* **Problem**:
Every entry below is to be copied exactly as written.

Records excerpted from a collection
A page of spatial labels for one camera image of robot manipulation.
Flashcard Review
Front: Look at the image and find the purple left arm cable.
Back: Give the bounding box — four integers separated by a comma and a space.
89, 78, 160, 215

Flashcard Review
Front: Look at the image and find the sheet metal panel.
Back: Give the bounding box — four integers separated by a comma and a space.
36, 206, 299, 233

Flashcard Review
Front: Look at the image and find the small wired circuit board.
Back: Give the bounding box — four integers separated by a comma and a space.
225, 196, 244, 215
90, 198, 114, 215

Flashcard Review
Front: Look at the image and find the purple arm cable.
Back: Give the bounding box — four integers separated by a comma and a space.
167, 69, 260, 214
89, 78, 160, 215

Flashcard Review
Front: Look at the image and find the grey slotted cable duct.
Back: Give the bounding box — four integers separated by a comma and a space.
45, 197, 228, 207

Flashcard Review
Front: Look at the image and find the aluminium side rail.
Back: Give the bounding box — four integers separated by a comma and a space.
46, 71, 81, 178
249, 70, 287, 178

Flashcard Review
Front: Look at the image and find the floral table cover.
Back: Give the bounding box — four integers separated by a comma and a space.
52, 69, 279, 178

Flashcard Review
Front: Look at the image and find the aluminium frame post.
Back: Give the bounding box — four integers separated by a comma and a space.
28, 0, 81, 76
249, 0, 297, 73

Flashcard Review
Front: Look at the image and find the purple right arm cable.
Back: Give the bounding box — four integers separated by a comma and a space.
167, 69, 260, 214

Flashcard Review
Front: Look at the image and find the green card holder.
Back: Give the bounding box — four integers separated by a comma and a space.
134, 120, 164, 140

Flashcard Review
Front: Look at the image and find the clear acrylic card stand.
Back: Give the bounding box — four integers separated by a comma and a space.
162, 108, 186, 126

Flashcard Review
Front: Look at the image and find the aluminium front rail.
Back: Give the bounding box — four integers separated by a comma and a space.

* **Output for this exercise**:
A page of spatial labels for one camera image of robot manipulation.
Flashcard Review
Front: Look at the image and find the purple left arm cable.
Back: Give the bounding box — four integers separated by a comma and a space.
89, 78, 160, 215

Flashcard Review
Front: Look at the image and find the sheet metal panel.
Back: Give the bounding box — four integers separated by a comma and a space.
36, 206, 299, 233

Flashcard Review
Front: Look at the image and find the small wired circuit board.
Back: Give the bounding box — four integers separated by a comma and a space.
225, 196, 244, 215
90, 198, 114, 215

Flashcard Review
Front: Look at the image and find the purple arm cable.
Back: Give the bounding box — four integers separated by a comma and a space.
167, 69, 260, 214
89, 78, 160, 215

Flashcard Review
Front: Look at the image and find the grey slotted cable duct.
Back: Give the bounding box — four integers separated by a comma and a space.
45, 197, 228, 207

Flashcard Review
Front: Look at the image and find the aluminium side rail.
Back: Give the bounding box — four integers separated by a comma and a space.
46, 71, 81, 178
249, 70, 287, 178

Flashcard Review
Front: Look at the image and find the floral table cover.
Back: Give the bounding box — four integers separated by a comma and a space.
52, 69, 279, 178

Flashcard Review
Front: Look at the image and find the aluminium frame post.
Back: Give the bounding box — four integers separated by a comma and a space.
28, 0, 81, 76
249, 0, 297, 73

Flashcard Review
Front: Look at the image and find the purple right arm cable.
Back: Give the bounding box — four integers separated by a comma and a space.
167, 69, 260, 214

Flashcard Review
Front: Look at the image and find the green card holder.
Back: Give the bounding box — four integers separated by a comma and a space.
134, 120, 164, 140

Flashcard Review
Front: Look at the image and find the clear acrylic card stand.
Back: Give the bounding box — four integers separated by a comma and a space.
162, 108, 186, 126

Flashcard Review
Front: Look at the image and find the aluminium front rail.
Back: Give the bounding box — four integers separated by a comma and a space.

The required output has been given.